O documento, assinado Defensor Público Isaac Souto,
pelo procurador da República em Alagoas, Bruno Lamenha Lins e os
promotores de Justiça Alexandra Beurlen e Lucas Sachsida, leva em
consideração as funções constitucionais dos órgãos envolvidos na defesa
dos direitos humanos, especialmente no que diz respeito ao direito à
educação.
No documento, enviado ao Secretário Municipal de
Educação de Maceió, as Instituições reforçam a necessidade de que ele,
como gestor público, cumpra o prazo fixado pelo Governo Federal, por
meio do Ministério da Educação.
A adesão ao programa reafirma o
compromisso do poder público com a alfabetização de jovens, adultos e
idosos, fortalecendo as políticas locais de educação para esses grupos,
apoiando a continuidade dos estudos dos egressos do programa e
promovendo a atuação integrada de políticas públicas para garantir o
direito à educação.
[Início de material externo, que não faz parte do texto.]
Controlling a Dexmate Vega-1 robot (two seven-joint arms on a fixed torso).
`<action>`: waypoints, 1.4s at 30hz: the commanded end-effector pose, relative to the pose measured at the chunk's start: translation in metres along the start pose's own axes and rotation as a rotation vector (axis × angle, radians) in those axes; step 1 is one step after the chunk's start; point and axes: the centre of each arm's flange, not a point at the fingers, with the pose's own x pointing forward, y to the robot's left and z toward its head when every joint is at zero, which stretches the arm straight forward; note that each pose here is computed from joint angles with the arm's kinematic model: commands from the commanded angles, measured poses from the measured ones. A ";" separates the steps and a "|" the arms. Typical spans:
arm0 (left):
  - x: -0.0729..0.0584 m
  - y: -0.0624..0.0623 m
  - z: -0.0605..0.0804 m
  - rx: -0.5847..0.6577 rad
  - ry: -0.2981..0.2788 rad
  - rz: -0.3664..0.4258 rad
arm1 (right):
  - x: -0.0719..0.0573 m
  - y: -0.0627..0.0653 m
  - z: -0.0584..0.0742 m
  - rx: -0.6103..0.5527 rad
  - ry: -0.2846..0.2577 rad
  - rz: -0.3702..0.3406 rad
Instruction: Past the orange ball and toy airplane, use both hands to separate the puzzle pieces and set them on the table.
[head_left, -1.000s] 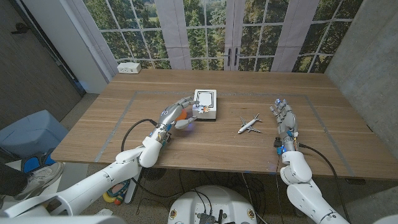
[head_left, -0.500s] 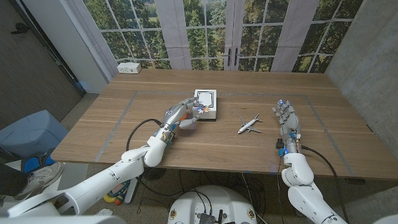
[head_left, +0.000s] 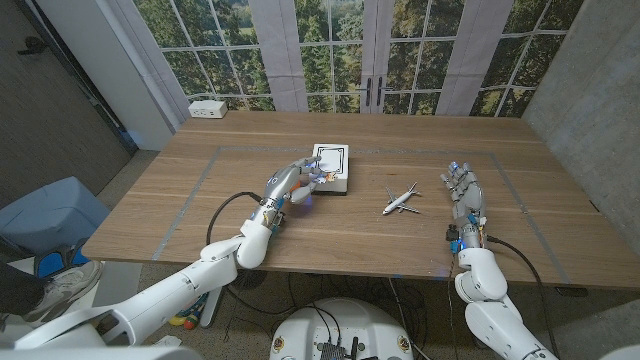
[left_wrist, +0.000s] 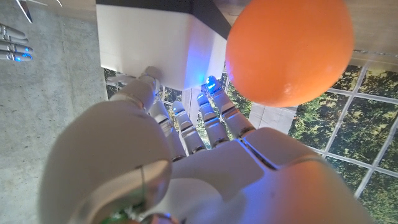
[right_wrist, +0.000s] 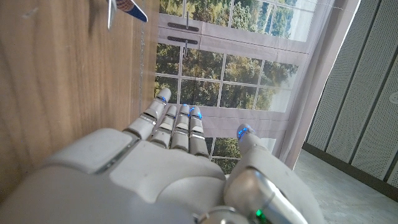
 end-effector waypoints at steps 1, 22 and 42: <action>0.000 0.003 0.003 -0.079 0.013 0.089 | -0.001 -0.002 0.001 -0.008 -0.003 -0.003; 0.002 0.013 0.008 -0.191 0.046 0.200 | 0.004 0.008 0.003 -0.064 -0.014 -0.002; 0.017 0.031 0.017 -0.272 0.054 0.238 | 0.002 0.034 0.033 -0.376 -0.097 -0.057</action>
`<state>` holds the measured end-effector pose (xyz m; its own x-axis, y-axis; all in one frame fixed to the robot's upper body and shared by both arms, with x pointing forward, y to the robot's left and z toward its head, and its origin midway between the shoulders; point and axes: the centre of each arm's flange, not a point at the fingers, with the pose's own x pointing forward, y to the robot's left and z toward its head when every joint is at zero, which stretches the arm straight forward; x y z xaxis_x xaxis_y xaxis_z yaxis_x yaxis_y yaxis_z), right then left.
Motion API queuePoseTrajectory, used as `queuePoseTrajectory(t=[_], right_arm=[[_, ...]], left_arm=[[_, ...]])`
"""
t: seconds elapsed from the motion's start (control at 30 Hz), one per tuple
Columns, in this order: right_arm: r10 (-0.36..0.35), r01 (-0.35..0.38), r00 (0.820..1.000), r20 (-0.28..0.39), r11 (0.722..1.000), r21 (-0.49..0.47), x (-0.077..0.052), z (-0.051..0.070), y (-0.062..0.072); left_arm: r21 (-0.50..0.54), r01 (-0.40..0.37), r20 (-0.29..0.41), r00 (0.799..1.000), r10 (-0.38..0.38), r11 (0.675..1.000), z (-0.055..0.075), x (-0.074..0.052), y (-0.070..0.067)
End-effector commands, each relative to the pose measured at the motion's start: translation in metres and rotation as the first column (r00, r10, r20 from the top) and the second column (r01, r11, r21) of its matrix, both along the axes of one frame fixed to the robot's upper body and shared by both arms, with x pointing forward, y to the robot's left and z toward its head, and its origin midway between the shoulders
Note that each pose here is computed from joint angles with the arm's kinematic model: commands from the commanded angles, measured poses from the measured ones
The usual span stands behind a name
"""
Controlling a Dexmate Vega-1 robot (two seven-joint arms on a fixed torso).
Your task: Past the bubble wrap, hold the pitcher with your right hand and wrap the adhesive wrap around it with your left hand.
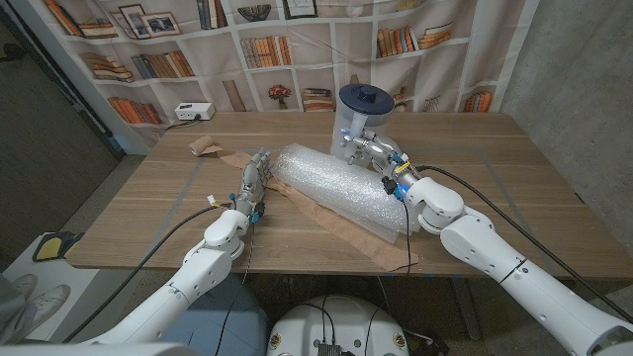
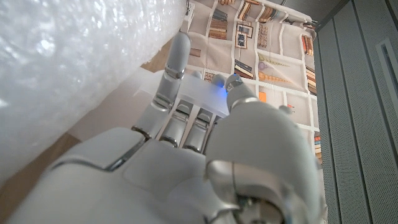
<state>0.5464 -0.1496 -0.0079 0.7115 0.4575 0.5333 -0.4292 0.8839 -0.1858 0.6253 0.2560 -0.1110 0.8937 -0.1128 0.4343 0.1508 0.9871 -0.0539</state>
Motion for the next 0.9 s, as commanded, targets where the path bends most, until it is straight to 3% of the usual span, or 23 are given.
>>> queuePoseTrajectory(t=[0.03,0.37,0.67,0.9], right_arm=[[-0.024,0.023,0.999,0.042,1.0,0.01,0.001,0.01,-0.009],[-0.044,0.04,0.99,0.132,0.999,0.032,0.003,0.031,-0.03],[0.004,-0.01,0.982,0.187,0.999,0.033,0.004,0.042,-0.042],[0.04,-0.048,0.981,0.192,0.998,0.036,0.0,0.047,-0.046]], left_arm=[[0.003,0.001,0.0,1.0,-0.001,1.0,0.0,-0.001,-0.002],[0.01,0.002,0.002,1.0,-0.002,1.0,0.002,-0.001,-0.001],[0.02,0.006,0.009,1.0,-0.006,1.0,0.008,0.0,-0.001],[0.024,0.008,0.017,1.0,-0.008,1.0,0.013,0.002,0.0]])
A participação no programa também representa um
passo importante no combate ao analfabetismo, no investimento em
formação continuada para alfabetizadores, na aquisição de materiais
didáticos específicos, além do suporte para alimentação escolar e
transporte dos alfabetizandos.
A recomendação também destaca que a
ausência de adesão ao PBA, considerando que o município atende aos
critérios prioritários e apresenta um quadro crítico de analfabetismo,
pode configurar omissão administrativa, sujeitando o gestor a sanções
por improbidade administrativa, conforme o art. 11 da Lei nº 8.429/92.